» Problem to work on
List, from the lines below, each one with "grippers" in it.

» Data below
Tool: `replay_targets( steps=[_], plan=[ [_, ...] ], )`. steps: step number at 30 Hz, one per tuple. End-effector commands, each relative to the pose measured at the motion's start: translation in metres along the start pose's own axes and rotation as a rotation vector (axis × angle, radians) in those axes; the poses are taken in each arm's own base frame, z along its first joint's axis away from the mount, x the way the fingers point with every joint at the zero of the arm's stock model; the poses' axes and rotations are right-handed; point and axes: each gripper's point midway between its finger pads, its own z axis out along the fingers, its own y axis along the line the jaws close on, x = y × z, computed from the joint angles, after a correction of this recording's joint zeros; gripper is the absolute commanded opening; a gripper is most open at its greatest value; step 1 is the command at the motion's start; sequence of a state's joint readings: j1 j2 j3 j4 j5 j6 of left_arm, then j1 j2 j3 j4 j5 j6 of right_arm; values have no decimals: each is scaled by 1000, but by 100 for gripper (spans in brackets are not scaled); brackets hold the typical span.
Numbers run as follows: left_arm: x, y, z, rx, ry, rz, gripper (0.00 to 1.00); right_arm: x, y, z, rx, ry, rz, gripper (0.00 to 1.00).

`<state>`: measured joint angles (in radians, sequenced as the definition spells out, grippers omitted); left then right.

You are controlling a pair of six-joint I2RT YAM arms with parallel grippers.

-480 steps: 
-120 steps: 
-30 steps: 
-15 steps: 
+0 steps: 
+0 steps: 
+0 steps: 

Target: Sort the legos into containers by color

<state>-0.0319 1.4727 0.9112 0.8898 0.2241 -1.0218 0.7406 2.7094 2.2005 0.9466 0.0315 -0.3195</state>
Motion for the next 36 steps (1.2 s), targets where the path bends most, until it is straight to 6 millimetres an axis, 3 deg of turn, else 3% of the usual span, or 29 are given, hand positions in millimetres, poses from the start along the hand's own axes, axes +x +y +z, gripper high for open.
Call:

» Answer for this exercise
`<state>`: measured joint angles (in radians, sequenced as the definition spells out, grippers omitted); left then right.
You are controlling a pair of six-joint I2RT YAM arms with parallel grippers.

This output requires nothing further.